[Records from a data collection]
* * *

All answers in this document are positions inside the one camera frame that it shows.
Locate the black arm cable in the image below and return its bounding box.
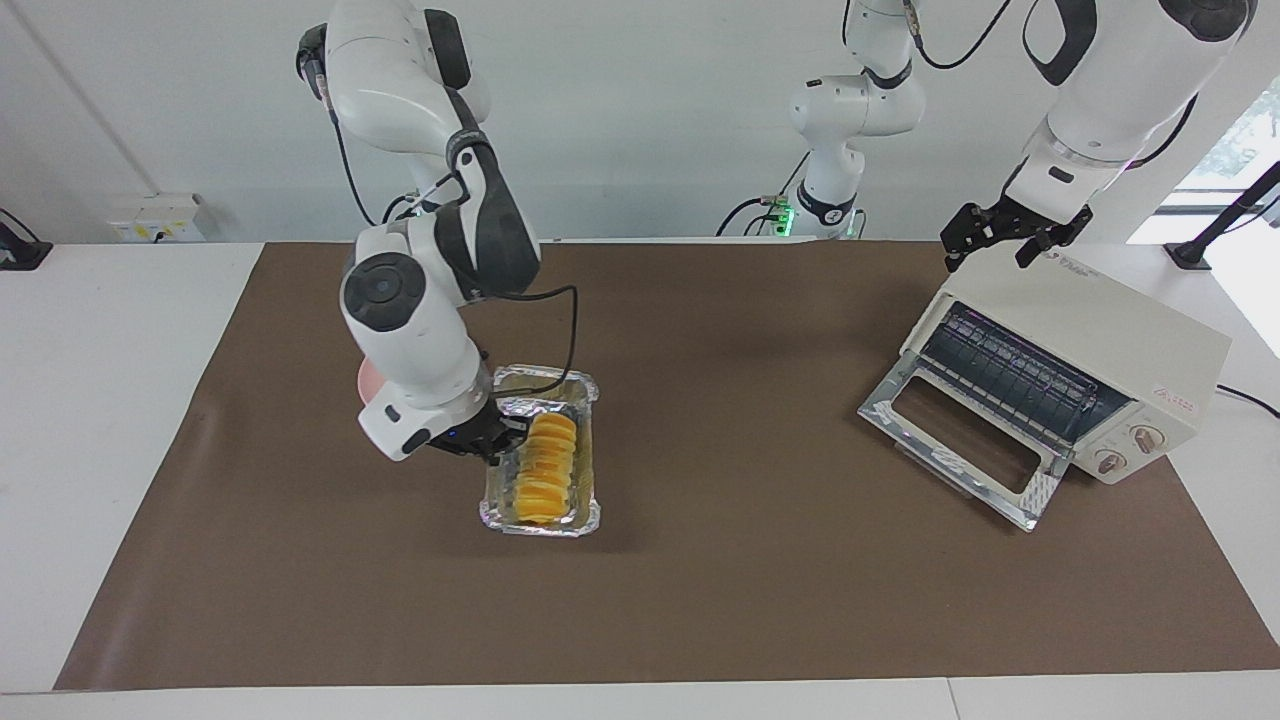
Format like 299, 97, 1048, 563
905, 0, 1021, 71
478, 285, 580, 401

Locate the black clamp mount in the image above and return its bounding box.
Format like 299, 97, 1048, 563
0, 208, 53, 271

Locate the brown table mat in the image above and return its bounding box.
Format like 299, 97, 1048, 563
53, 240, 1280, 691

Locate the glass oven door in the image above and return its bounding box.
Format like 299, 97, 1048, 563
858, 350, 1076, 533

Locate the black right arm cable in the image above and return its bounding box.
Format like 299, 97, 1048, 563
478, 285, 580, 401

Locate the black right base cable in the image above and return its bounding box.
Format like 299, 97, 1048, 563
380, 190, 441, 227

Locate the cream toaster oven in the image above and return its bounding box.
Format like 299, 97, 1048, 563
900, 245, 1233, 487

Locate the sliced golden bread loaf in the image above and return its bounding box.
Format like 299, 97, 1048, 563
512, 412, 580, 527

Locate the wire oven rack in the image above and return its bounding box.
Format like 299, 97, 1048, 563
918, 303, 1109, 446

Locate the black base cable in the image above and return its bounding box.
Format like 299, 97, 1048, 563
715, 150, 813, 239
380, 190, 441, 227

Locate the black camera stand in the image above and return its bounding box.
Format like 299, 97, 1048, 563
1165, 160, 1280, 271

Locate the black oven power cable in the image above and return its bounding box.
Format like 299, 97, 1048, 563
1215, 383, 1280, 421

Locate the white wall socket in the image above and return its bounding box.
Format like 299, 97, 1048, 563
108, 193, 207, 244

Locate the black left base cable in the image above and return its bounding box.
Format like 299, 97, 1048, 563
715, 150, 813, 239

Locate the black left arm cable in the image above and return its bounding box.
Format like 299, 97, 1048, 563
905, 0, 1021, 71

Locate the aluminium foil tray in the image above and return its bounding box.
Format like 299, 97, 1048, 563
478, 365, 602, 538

* * *

Work task >> Read through the entries above and copy each line that has the string "left" in it.

Written solution >>
Locate the black left base cable in the image above and return its bounding box.
Locate the black left arm cable in the image above and return its bounding box.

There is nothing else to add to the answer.